_Work required:_ Transcribe every entry word for word. Skip the pictures.
(Beginning of Provided records)
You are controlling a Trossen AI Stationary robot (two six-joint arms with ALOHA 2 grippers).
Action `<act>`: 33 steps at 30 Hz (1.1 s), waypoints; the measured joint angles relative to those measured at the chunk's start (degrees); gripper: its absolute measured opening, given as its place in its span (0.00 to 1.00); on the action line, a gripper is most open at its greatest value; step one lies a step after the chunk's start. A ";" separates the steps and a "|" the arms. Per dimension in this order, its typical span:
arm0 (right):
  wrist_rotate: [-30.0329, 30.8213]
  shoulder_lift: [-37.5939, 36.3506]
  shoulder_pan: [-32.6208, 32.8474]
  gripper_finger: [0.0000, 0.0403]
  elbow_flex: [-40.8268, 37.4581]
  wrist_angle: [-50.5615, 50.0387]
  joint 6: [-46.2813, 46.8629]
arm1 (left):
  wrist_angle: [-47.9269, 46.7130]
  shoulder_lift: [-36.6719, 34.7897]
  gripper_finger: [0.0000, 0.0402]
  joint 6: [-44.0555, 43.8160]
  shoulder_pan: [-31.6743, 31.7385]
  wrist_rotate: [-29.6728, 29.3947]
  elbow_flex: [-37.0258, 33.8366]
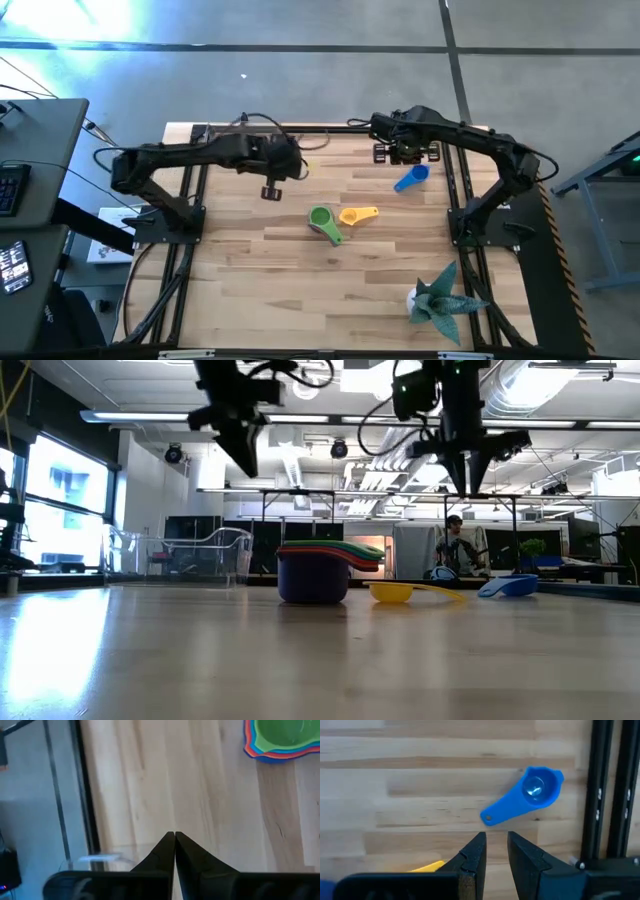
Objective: Nest measuring cups in basket
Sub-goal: Stack the blue measuring cup on top of the green measuring cup
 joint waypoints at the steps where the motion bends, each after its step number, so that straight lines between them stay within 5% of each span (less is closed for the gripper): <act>1: -0.69 -0.01 -0.64 0.18 -1.04 0.39 1.11 | -0.61 -1.24 0.01 -0.47 0.51 0.00 0.00; 16: -2.01 -0.02 -2.73 0.18 -15.69 8.89 18.49 | -1.88 -15.88 0.01 -4.93 6.53 -0.01 0.00; 25: 6.10 -0.02 -3.05 0.18 -20.64 14.87 25.33 | -2.02 -17.83 0.01 -4.91 8.24 0.04 0.00; 33: 6.64 -0.02 -5.75 0.18 -26.14 23.16 27.21 | -2.04 -17.76 0.01 -3.41 8.48 0.15 0.00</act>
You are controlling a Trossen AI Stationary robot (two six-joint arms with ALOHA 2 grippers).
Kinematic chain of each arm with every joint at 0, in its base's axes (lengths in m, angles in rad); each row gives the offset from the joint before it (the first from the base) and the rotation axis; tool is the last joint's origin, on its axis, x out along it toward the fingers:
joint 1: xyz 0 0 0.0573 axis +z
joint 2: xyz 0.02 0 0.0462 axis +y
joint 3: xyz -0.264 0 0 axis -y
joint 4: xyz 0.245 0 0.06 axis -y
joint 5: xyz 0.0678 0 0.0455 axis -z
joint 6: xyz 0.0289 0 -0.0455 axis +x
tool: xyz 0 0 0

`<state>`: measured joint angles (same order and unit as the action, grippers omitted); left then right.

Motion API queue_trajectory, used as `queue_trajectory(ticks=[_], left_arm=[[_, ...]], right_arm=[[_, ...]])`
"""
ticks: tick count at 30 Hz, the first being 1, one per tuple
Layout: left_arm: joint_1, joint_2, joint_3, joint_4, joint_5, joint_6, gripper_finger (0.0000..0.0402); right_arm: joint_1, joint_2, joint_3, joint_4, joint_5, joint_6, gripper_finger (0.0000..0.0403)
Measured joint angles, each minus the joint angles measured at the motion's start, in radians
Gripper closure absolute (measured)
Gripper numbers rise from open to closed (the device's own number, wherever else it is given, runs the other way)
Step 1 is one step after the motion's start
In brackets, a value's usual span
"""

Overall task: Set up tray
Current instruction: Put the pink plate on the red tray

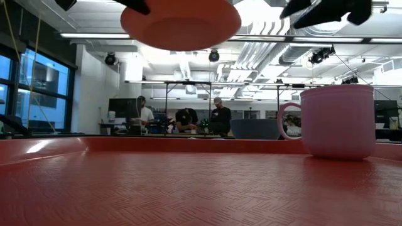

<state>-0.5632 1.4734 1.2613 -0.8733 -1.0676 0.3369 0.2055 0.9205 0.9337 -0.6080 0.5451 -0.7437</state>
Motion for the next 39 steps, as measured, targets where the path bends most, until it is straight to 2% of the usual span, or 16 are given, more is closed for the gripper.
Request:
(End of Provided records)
_Response for this exercise:_
You are controlling a Trossen AI Stationary robot (two six-joint arms with ALOHA 2 grippers).
Action `<act>`: 33 steps at 30 Hz (1.1 s), waypoints; the measured joint angles relative to those measured at the chunk's start (degrees); gripper: its absolute measured opening, given as its place in its span (0.00 to 1.00); on the action line, a gripper is most open at its greatest value; step one lies a step after the chunk's start. A ";" separates the steps and a "|" the arms. Per dimension in this order, its typical span:
arm0 (right):
  wrist_rotate: [-30.0329, 30.8213]
  shoulder_lift: [-37.5939, 36.3506]
  shoulder_pan: [-32.6208, 32.8474]
  gripper_finger: [0.0000, 0.0403]
  elbow_flex: [-40.8268, 37.4581]
  wrist_angle: [-50.5615, 50.0387]
  joint 6: [-46.2813, 46.8629]
arm1 (left):
  wrist_angle: [-47.9269, 46.7130]
  shoulder_lift: [-36.6719, 34.7897]
  gripper_finger: [0.0000, 0.0402]
  joint 6: [-44.0555, 43.8160]
  shoulder_pan: [-31.6743, 31.7385]
  wrist_rotate: [-29.6728, 29.3947]
  elbow_flex: [-37.0258, 33.8366]
Objective: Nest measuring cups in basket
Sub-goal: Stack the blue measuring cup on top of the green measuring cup
 joint waypoints at the steps where the motion bends, each after its step number, so that straight lines between them stay within 5% of each span (less is closed for the gripper): <act>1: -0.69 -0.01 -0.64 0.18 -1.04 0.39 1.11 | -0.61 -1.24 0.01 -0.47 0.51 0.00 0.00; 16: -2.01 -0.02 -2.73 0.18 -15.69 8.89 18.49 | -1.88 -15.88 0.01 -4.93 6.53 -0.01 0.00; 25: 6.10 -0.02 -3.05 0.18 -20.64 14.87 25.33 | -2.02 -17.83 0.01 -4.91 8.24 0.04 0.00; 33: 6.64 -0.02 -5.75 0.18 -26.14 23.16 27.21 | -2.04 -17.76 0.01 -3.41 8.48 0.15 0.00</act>
You are controlling a Trossen AI Stationary robot (two six-joint arms with ALOHA 2 grippers).
Kinematic chain of each arm with every joint at 0, in its base's axes (lengths in m, angles in rad); each row gives the offset from the joint before it (the first from the base) and the rotation axis; tool is the last joint's origin, on its axis, x out along it toward the fingers:
joint 1: xyz 0 0 0.0573 axis +z
joint 2: xyz 0.02 0 0.0462 axis +y
joint 3: xyz -0.264 0 0 axis -y
joint 4: xyz 0.245 0 0.06 axis -y
joint 5: xyz 0.0678 0 0.0455 axis -z
joint 6: xyz 0.0289 0 -0.0455 axis +x
tool: xyz 0 0 0

`<state>`: measured joint angles (same order and unit as the action, grippers omitted); left then right.

Motion API queue_trajectory, used as `queue_trajectory(ticks=[_], left_arm=[[_, ...]], right_arm=[[_, ...]])`
"""
ticks: tick count at 30 Hz, the first being 1, one per tuple
Layout: left_arm: joint_1, joint_2, joint_3, joint_4, joint_5, joint_6, gripper_finger (0.0000..0.0402); right_arm: joint_1, joint_2, joint_3, joint_4, joint_5, joint_6, gripper_finger (0.0000..0.0403)
Measured joint angles, each minus the joint angles measured at the motion's start, in radians
Gripper closure absolute (measured)
Gripper numbers rise from open to closed (the device's own number, wherever else it is given, runs the other way)
Step 1 is one step after the motion's start
In brackets, a value's usual span
"""

Overall task: Set up tray
Current instruction: Put the pink plate on the red tray


<state>-0.5632 1.4734 1.2613 -0.8733 -1.0676 0.3369 0.2055 0.9205 0.9337 -0.6080 0.5451 -0.7437</state>
Motion for the next 39 steps, as measured, targets where the path bends most, until it is straight to 2% of the usual span, or 16 are given, more is closed for the gripper.
Request:

Nothing else is required to finish the exercise.